[
Lists Home |
Date Index |
Thread Index
]
"Simon St.Laurent" wrote:
> > I disagree. I think they have thought through what they want to do.
>
> I think you must hang out with a wiser crowd than I do.
Hmmm. Let's see. There's me, and my 1 year old daughter, and a whole lot
of stuffed animals in varying states of chewed-on-ness, ... ;)
> > They
> > want, for example, to be able to validate that a quantity is a (string
> > representing an) integer and not "abc". This strikes me as perfectly
> > reasonable.
>
> For validation only, fine. I don't mind checking that something's an
> integer. Where I think they lack imagination is their insistence that
> because it _is_ an integer in XYZ language, it _is_ an integer in
> markup. Then the markup technologies have to deal with such notions,
> and suddenly things look very different.
But I'm not looking at something as an integer in XYZ language. That's
what leads to data types like int, short, and long. I'm looking at
something as an integer in the real world. When I count my fingers, I
get an integer. When I measure the length of my toes, I get a float.
When I shuffle through the coins in my pocket, I get a two-place
decimal. This has nothing to do with programming languages -- this is
what the data actually is and it seems entirely appropriate to markup.
One of the ugly realities that has come out of data integration research
is that there are a whole lot of assumptions about data that can't be
determined by a machine looking at an element type or attribute name.
For example, if I send you an invoice that includes the markup:
<Total>1234</Total>
how much money in real (US) dollars are you going to send me? How to
interpret the value 1234 needs to be somewhere. You can put it
explicitly in markup, you can put it in a schema, or you can put it in a
specification that may or may not be visible to the recipient of the
document. The first two are machine-processable; the third is not. Data
types are useful.
> Think about retrofitting the DOM or especially SAX to represent the
> PSVI, and that difference is pretty plain.
I'm pretty convinced that the current PSVI is not the way to go. It
confuses defaults with types with validation, depends on XML Schemas for
its typing model, and, once you force people to support the XML Schema
data model, is too onerous on implementers.
I'm less convinced that some sort of typing information -- especially
simple types -- isn't warranted. One thing I'm not clear on is whether
that typing information belongs in a schema or in an augmented instance
document. I like the idea of metadata-driven applications, but all the
ones I can think of run off schemas rather than type information in
instance documents.
(For example, I've never written a query processor, but it seems
reasonable to keep type information separate from instance data when
compiling and optimizing a query. Or is the problem that, in a
semi-structured world, this isn't possible?)

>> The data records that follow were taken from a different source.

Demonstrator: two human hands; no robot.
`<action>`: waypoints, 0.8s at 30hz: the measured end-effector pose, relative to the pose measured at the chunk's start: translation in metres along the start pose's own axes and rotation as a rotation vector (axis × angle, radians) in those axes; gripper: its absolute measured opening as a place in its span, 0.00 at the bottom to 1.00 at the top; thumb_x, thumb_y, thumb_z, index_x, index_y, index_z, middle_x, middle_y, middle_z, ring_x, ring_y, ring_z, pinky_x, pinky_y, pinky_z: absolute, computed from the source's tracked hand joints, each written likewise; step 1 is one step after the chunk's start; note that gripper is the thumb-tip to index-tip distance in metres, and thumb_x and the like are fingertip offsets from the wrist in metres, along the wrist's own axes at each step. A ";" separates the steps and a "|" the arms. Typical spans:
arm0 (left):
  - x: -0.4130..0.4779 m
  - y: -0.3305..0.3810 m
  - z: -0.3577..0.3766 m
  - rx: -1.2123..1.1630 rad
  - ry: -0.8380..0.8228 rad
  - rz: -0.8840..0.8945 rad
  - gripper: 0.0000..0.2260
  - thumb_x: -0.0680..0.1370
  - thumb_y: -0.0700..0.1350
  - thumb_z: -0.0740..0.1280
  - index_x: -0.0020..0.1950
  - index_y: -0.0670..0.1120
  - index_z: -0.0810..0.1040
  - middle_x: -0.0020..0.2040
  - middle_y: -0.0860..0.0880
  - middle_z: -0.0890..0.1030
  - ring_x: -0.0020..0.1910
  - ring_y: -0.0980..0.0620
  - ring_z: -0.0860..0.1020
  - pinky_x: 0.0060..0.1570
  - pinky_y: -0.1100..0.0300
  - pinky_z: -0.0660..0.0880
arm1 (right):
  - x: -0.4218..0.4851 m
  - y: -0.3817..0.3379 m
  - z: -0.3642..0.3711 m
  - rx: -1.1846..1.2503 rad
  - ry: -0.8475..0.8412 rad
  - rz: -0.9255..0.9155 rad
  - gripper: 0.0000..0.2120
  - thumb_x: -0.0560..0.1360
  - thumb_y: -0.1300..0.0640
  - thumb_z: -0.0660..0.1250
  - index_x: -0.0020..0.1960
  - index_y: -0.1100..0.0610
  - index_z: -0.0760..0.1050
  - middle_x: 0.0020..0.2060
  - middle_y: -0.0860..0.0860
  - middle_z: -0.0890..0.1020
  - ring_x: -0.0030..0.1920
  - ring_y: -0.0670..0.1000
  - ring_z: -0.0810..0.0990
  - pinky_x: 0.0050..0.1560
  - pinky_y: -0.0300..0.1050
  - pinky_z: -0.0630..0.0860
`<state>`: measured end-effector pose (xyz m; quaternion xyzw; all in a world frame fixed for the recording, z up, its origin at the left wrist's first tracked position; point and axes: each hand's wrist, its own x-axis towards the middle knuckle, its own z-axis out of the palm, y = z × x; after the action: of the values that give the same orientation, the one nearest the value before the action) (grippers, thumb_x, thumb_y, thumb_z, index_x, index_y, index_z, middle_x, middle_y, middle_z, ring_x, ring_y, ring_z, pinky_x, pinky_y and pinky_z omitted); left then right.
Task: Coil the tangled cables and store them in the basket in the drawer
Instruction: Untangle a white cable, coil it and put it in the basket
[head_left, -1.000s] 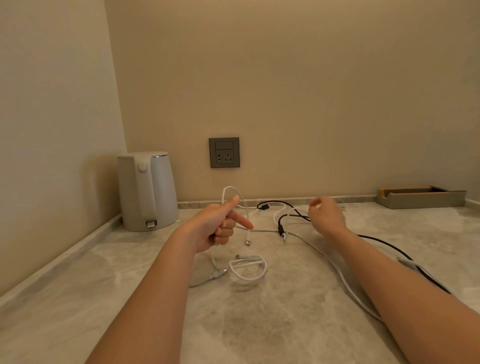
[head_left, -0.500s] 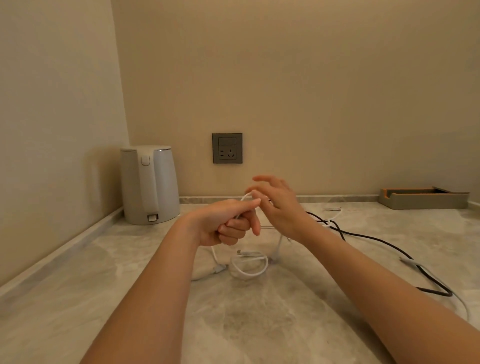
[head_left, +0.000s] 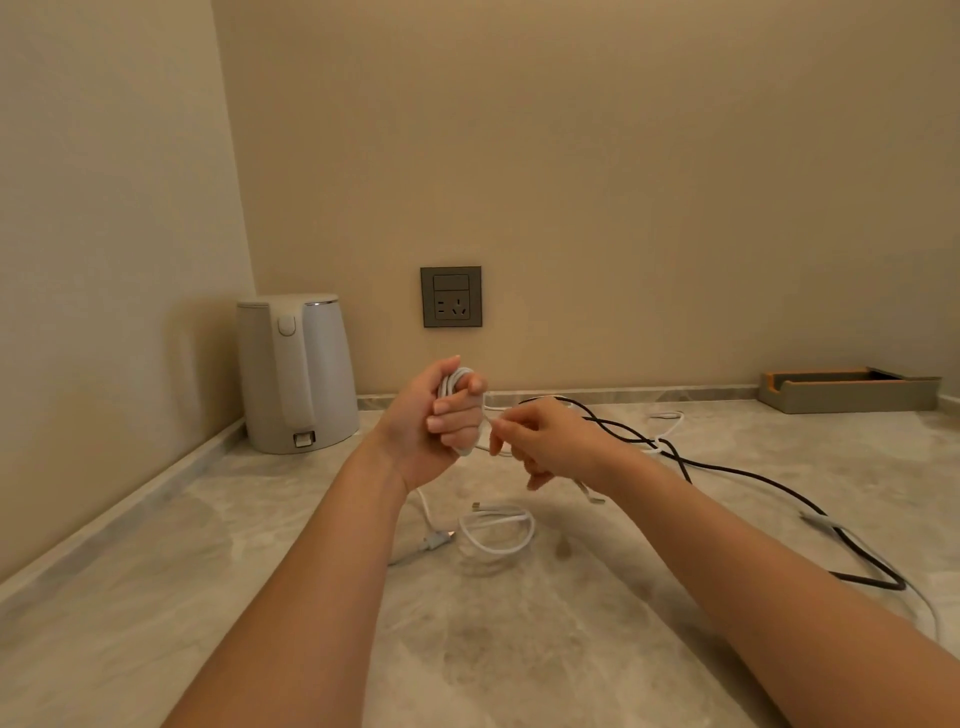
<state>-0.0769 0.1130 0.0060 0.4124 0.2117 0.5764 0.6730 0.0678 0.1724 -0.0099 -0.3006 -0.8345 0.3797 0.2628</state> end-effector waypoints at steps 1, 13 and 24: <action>0.000 -0.002 0.000 0.005 0.024 -0.003 0.22 0.79 0.49 0.54 0.28 0.42 0.74 0.16 0.55 0.63 0.12 0.59 0.61 0.14 0.70 0.56 | -0.001 -0.002 0.000 0.004 -0.045 0.021 0.13 0.81 0.58 0.58 0.43 0.59 0.77 0.28 0.51 0.70 0.25 0.44 0.71 0.32 0.40 0.78; 0.002 -0.012 0.007 0.046 -0.184 -0.169 0.16 0.75 0.50 0.60 0.30 0.44 0.71 0.17 0.54 0.66 0.16 0.59 0.54 0.14 0.69 0.60 | -0.005 -0.002 -0.011 0.122 0.090 -0.194 0.16 0.83 0.53 0.50 0.47 0.52 0.77 0.41 0.45 0.78 0.42 0.43 0.75 0.50 0.43 0.71; 0.005 -0.015 0.010 0.000 -0.267 -0.209 0.20 0.78 0.53 0.58 0.28 0.45 0.70 0.17 0.53 0.67 0.16 0.58 0.56 0.15 0.68 0.60 | -0.007 -0.003 -0.019 0.216 0.072 -0.298 0.13 0.82 0.58 0.54 0.55 0.63 0.75 0.44 0.55 0.77 0.46 0.50 0.75 0.50 0.46 0.73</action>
<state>-0.0592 0.1143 0.0006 0.4610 0.1620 0.4433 0.7515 0.0841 0.1743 0.0019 -0.1573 -0.8142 0.4128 0.3767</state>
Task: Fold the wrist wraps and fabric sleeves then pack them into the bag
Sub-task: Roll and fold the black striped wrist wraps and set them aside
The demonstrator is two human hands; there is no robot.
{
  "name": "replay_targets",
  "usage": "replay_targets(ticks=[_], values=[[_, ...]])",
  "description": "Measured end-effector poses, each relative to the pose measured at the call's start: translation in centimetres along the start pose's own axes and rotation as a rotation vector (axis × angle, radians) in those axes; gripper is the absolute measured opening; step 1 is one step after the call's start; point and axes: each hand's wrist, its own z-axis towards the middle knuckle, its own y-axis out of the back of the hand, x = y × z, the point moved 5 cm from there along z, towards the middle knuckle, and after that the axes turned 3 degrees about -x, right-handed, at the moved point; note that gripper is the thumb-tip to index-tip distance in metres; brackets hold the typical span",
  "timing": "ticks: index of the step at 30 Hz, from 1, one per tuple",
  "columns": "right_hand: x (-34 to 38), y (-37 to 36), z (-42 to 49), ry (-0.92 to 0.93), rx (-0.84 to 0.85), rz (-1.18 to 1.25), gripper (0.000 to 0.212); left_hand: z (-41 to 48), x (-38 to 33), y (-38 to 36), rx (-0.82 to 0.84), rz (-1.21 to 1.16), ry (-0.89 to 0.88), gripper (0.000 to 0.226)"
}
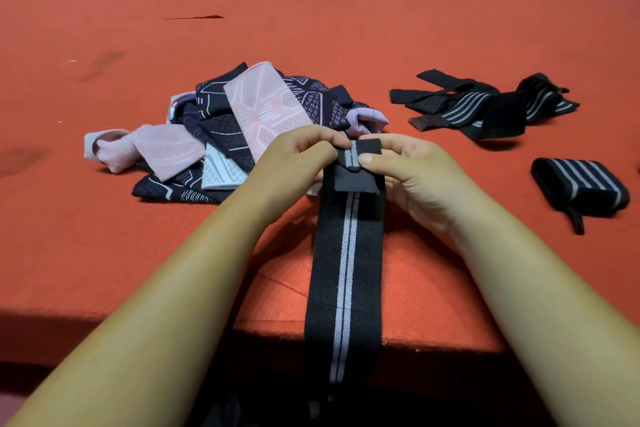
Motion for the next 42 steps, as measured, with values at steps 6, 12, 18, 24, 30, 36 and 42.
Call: replay_targets(ticks=[6,12,18,24,30,36,42], values=[[-0.8,-0.3,0.3,0.037,-0.018,0.008,0.034,0.7,0.8,0.5,-0.067,-0.017,-0.055,0.015],[-2.1,-1.0,-0.5,-0.106,0.13,-0.282,0.024,0.9,1.2,1.1,-0.25,-0.016,-0.045,0.022],[-1.7,-0.9,-0.5,-0.108,0.138,-0.216,0.029,0.5,1.1,0.4,-0.101,-0.2,0.054,0.026],[-1.5,-0.5,-0.4,-0.175,0.09,-0.192,0.031,0.1,1.5,0.3,-0.015,-0.263,0.105,0.043],[-1.4,-0.4,0.0,-0.207,0.022,-0.082,0.042,-0.3,0.0,0.4,0.072,-0.089,0.006,0.031],[-1.8,0.6,0.7,-0.2,-0.037,-0.032,0.042,-1.1,-0.2,-0.3,0.288,0.388,-0.167,0.053],[-2.2,0.7,0.4,-0.217,0.006,-0.101,0.038,-0.6,-0.7,0.1,-0.091,0.467,-0.358,0.013]])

That's one reason that I asked how people intended to use the PSVI. I
find it interesting that the answer has, so far, been silence.
> > I think where the XML Schemas data types have missed the boat is in
> > their degree of complexity, as Amy Lewis points out. If you want
> > interoperability, you can't go much beyond saying that a number is an
> > integer. It is the up to the recipient of the document to decide (a)
> > whether they can represent that number in whatever language / system
> > they are using and (b) what data type they choose to represent it in.
>
> "It is up to the recipient" is fine by me - but that's not what I hear
> discussed in ~90% of discussions of XML typing and schemas outside of
> this list.
Agreed, although I'm not convinced that means we should throw out types
altogether.
-- Ron
|